Multi-Task Instruction Tuning of LLaMa for Specific Scenarios: A Preliminary Study on Writing Assistance
Yue Zhang, Leyang Cui, Deng Cai, Xinting Huang, Tao Fang, Wei Bi
TL;DR
The paper investigates whether open-source LLaMA models can be effectively tuned for a constrained writing-assistant scenario. By assembling a seven-task benchmark and 60k writing-instruction examples alongside 52k generic Alpaca data, it demonstrates that instruction tuning substantially boosts performance, with additional gains from scenario-specific data on some tasks. The findings show small LLaMA variants can outperform larger off-the-shelf models in this vertical, though not all task-specific SOTA and at notable computational and deployment costs, including potential hallucinations. The work highlights practical trade-offs in deploying task-focused LLMs and argues for careful data and cost considerations when pursuing single-task LLM applications.
Abstract
Proprietary Large Language Models (LLMs), such as ChatGPT, have garnered significant attention due to their exceptional capabilities in handling a diverse range of tasks. Recent studies demonstrate that open-sourced smaller foundational models, such as 7B-size LLaMA, can also display remarkable proficiency in tackling diverse tasks when fine-tuned using instruction-driven data.
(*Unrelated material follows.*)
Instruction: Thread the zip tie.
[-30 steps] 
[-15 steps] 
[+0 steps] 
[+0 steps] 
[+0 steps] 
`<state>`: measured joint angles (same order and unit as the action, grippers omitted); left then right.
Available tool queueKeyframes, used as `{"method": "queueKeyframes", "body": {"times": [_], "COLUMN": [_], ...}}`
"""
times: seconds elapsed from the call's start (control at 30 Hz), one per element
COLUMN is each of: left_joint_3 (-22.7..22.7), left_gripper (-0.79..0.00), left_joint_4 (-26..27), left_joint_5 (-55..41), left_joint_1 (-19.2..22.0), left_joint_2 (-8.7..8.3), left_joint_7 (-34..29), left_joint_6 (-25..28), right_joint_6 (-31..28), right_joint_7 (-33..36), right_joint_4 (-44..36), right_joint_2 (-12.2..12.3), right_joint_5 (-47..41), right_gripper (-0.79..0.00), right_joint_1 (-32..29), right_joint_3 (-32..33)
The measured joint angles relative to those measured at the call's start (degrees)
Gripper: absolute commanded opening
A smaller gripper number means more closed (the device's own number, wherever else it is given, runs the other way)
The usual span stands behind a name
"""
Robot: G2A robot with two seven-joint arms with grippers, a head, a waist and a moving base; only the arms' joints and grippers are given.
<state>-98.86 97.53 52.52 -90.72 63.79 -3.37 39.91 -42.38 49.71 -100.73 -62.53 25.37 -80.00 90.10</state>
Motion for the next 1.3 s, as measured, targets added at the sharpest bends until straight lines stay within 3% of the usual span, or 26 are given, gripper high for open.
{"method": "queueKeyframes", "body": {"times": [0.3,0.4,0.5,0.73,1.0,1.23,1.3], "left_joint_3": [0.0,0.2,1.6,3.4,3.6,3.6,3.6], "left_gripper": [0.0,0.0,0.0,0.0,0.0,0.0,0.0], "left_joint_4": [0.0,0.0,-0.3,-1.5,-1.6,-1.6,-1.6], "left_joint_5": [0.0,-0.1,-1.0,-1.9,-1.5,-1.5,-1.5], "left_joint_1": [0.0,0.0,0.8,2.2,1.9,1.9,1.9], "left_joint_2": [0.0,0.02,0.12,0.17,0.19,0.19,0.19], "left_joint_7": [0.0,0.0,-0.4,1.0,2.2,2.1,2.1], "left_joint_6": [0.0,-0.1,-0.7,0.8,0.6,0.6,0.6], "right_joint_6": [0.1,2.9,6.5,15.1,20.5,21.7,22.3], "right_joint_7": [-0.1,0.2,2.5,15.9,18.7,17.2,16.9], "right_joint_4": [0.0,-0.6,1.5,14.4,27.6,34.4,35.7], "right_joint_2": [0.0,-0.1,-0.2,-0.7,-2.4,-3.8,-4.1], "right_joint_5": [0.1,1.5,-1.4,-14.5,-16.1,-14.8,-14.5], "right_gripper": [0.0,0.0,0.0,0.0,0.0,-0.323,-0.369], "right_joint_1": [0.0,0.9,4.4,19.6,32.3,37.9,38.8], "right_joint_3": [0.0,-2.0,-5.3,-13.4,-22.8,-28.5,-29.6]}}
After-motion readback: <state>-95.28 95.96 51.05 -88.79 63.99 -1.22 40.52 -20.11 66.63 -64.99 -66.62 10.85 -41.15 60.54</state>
In this work, we investigate a practical problem setting where the primary focus is on one or a few particular tasks rather than general-purpose instruction following, and explore whether LLMs can be beneficial and further improved for such targeted scenarios. We choose the writing-assistant scenario as the testbed, which includes seven writing tasks. We collect training data for these tasks, reframe them in an instruction-following format, and subsequently refine the LLM, specifically LLaMA, via instruction tuning. Experimental results show that fine-tuning LLaMA on writing instruction data significantly improves its ability on writing tasks. We also conduct more experiments and analyses to offer insights for future work on effectively fine-tuning LLaMA for specific scenarios. Finally, we initiate a discussion regarding the necessity of employing LLMs for only one targeted task, taking into account the efforts required for tuning and the resources consumed during deployment.